Items listed in a dataset
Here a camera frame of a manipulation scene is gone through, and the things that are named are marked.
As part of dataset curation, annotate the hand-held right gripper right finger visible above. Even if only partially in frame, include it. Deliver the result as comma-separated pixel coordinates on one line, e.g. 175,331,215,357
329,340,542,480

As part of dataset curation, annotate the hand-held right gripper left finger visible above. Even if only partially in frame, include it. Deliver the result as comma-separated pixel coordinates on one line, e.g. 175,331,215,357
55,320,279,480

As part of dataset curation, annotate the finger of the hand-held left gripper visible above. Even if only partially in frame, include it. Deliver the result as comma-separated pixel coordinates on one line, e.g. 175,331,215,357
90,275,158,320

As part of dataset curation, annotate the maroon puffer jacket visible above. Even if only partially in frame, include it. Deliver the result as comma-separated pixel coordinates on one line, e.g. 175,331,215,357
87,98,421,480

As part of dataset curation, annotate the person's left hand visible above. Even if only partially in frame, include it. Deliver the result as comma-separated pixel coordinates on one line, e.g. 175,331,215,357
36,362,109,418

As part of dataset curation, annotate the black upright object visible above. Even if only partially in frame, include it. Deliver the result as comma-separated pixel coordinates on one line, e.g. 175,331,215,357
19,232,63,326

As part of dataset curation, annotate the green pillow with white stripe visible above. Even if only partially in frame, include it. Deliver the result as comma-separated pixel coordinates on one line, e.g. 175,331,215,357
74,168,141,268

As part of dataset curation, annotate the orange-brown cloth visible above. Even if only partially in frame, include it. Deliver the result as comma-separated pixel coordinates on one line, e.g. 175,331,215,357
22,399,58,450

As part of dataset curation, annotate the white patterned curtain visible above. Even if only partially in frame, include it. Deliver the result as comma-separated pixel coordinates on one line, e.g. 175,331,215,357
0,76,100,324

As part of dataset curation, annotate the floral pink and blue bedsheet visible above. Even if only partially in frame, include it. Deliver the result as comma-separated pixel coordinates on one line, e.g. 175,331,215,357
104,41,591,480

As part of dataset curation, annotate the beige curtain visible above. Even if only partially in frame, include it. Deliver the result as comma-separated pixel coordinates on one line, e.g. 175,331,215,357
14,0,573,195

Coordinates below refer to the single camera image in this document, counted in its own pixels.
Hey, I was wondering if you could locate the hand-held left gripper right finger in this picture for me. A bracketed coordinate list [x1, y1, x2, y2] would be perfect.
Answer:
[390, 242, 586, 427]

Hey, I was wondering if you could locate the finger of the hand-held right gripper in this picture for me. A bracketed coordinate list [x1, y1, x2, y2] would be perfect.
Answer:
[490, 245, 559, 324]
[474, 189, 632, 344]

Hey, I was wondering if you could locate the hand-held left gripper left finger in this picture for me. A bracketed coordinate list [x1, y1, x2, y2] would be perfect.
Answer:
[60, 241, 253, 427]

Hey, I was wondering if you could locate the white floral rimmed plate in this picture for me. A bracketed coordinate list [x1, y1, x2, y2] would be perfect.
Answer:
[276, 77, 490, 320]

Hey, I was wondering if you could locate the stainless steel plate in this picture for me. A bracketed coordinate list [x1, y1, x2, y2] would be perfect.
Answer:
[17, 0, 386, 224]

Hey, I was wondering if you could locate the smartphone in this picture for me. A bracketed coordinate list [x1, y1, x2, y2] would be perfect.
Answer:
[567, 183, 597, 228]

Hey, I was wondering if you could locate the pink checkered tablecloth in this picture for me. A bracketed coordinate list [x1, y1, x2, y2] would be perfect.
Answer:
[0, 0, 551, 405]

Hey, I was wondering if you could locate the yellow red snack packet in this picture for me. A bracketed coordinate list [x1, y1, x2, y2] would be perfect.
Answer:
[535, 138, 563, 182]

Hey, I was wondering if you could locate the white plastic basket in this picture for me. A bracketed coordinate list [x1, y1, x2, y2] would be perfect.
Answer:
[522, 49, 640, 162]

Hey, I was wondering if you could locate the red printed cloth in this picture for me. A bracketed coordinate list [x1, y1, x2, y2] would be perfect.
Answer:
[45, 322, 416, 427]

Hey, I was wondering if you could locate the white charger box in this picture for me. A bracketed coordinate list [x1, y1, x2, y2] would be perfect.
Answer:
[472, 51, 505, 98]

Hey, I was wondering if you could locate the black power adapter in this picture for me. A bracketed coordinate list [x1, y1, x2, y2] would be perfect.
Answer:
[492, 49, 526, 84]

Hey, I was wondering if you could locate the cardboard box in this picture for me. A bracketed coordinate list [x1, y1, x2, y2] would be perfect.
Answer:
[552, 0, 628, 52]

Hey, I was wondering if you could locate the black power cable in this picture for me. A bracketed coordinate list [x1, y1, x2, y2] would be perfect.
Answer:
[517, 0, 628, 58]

What to produce ::
Scan the records above for the word "power". Show each line in which it appears.

Answer box ::
Hey, I was wondering if you could locate the black power adapter in this picture for me. A bracketed coordinate list [x1, y1, x2, y2] would be perfect.
Hey, I was wondering if you could locate the black power cable in this picture for me. A bracketed coordinate list [x1, y1, x2, y2] would be perfect.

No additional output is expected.